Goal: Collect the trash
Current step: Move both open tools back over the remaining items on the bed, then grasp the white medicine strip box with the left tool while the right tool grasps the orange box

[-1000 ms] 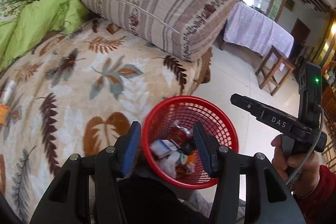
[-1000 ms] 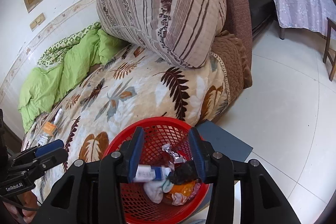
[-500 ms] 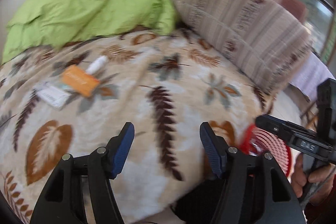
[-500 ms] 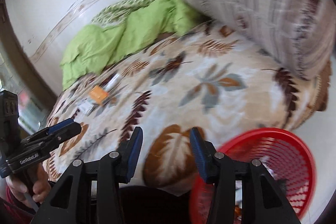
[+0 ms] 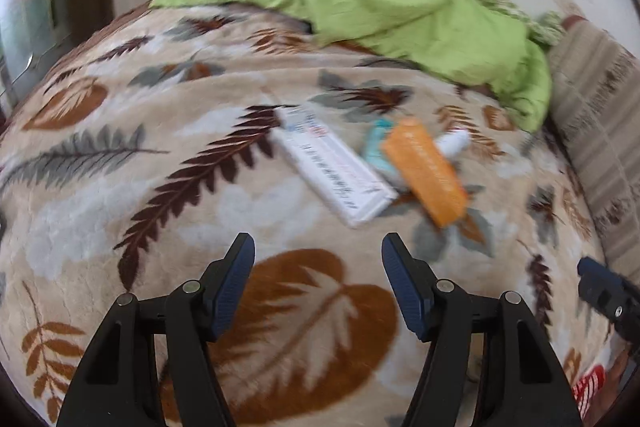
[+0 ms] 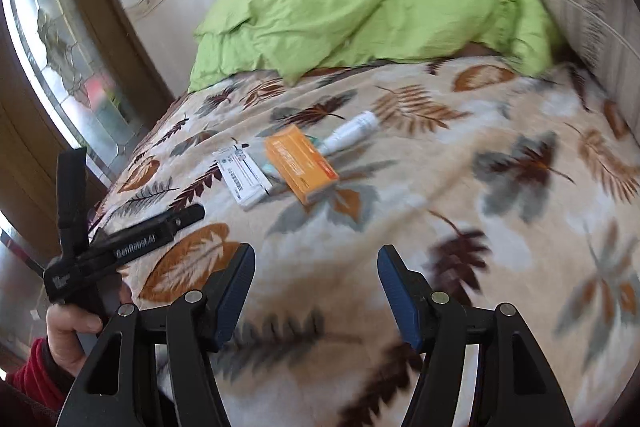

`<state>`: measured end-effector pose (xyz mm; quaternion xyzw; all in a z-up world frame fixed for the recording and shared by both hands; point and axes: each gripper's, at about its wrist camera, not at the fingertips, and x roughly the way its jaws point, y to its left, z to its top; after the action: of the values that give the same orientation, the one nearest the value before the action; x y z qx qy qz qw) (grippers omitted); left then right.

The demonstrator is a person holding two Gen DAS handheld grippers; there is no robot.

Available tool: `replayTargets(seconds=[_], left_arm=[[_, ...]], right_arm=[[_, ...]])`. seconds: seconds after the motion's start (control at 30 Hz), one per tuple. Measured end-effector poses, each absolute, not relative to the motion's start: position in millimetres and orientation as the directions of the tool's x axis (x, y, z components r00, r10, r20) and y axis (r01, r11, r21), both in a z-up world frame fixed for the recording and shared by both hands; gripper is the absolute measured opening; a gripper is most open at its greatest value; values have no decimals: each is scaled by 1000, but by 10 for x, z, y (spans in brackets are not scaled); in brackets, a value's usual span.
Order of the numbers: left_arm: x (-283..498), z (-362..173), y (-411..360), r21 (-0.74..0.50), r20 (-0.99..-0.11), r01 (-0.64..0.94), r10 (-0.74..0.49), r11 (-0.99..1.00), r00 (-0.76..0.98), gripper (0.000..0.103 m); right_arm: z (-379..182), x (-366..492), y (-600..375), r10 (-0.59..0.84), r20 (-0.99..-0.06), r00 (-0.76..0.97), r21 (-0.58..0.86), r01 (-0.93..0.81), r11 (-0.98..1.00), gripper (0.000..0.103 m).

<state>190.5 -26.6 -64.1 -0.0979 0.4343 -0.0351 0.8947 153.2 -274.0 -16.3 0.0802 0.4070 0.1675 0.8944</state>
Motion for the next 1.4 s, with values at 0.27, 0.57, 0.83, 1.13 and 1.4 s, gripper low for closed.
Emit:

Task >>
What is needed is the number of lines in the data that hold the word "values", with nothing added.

Result of the task >>
3